Presence is back and it is stronger than ever under the name of Executive Presence.

Executive presence has a lot to do with the way you carry and convey yourself, including confidence, gravitas,  decisiveness, authenticity and the ability to communicate in a clear and  articulate manner. I realize this may seem  a bit shallow or “old school” – thinking that people might judge you as not being “executive material” just because you look, act or sound a certain way, but people do make judgments on an unconscious level all the time. If you look and act the part, people will give you the benefit of the doubt. On the other hand, not having executive presence can be a deal breaker.

In today’s competitive business environment, executive presence can make or break your ability to lead and influence others.
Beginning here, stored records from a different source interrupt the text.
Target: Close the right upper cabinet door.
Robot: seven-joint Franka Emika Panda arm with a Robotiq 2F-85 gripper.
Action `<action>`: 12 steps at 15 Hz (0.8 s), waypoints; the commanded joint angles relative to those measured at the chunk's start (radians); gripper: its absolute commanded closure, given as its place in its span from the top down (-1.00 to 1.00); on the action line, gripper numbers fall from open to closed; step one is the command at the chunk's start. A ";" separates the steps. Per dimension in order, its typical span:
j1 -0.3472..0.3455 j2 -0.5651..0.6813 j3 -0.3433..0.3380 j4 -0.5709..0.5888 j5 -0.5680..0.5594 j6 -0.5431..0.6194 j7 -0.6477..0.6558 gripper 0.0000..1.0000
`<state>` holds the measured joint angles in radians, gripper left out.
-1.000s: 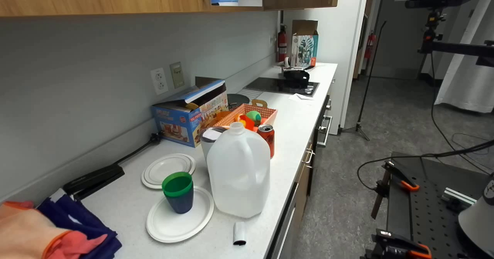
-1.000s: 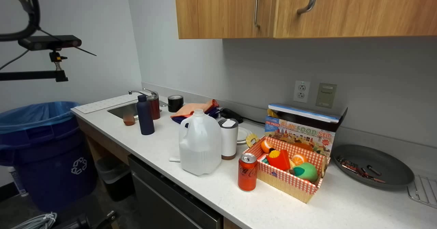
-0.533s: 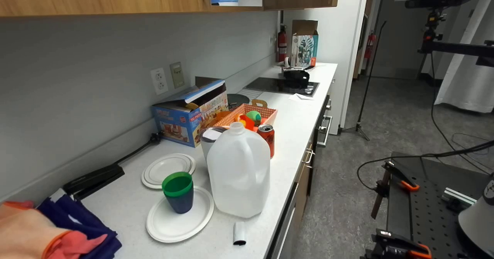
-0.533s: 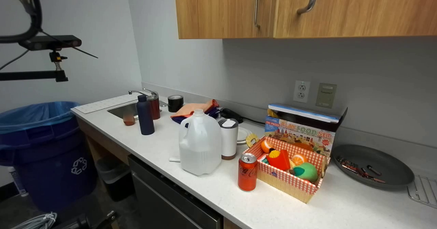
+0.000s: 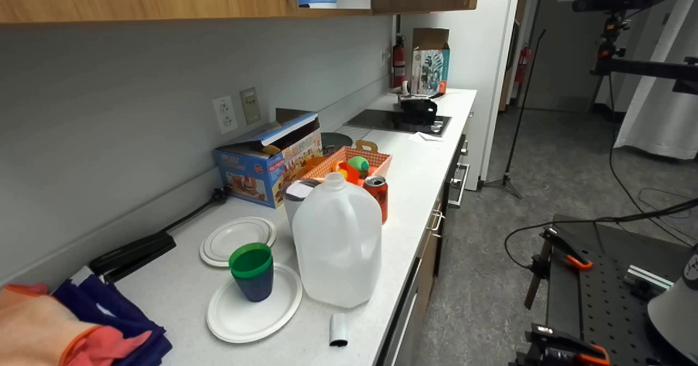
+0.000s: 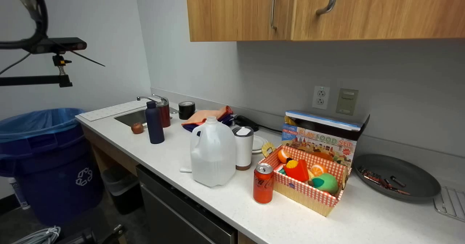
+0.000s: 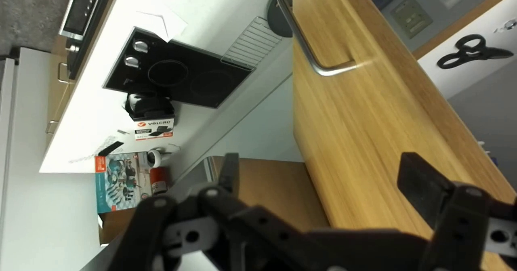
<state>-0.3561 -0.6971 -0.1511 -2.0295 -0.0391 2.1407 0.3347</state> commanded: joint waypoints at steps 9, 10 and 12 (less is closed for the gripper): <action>0.060 -0.008 -0.034 -0.037 0.091 0.086 -0.026 1.00; 0.071 -0.009 -0.040 -0.037 0.113 0.083 -0.030 1.00; 0.087 -0.010 -0.052 -0.037 0.153 0.074 -0.037 1.00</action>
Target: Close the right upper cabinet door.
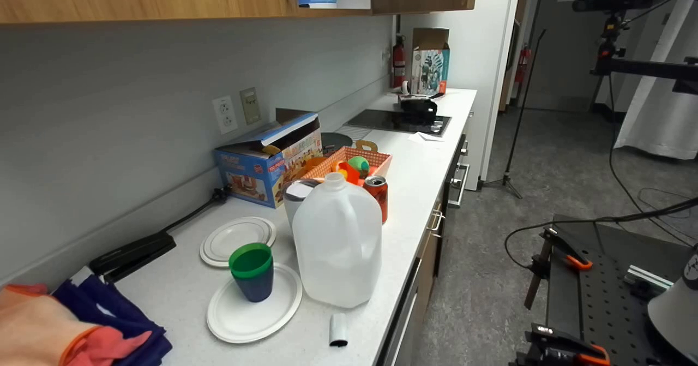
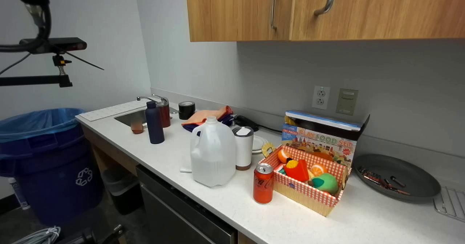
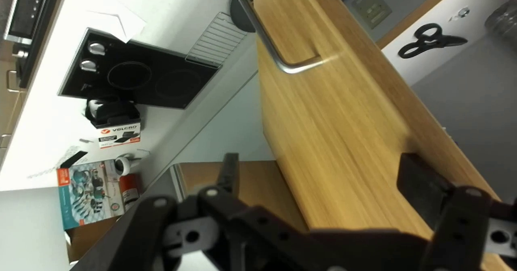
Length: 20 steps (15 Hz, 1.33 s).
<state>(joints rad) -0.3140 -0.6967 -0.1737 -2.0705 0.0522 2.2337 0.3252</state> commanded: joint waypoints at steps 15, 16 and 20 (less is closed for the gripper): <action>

Executive presence encourages people to seek you out and opens doors.Yet, with the acceptance of a more casual and laid-back workplace many people mistakenly underestimate its importance.

Leadership potential isn’t enough to launch men and women into the executive suite. Leadership roles are given to those who also look and act the part.

Sylvia Ann Hewlett

Executive presence is a combination of certain qualities that successful leaders exhibit. The truth is that you may have all the experience and qualifications of a leader, but without executive presence, advancement/success is not guaranteed.

I recent read a great book  EP by Sylvia Ann Hewlett. In it she states  that today as in the past, professionals are still judged on their presence (how they act, speak, and look) as well as their performance.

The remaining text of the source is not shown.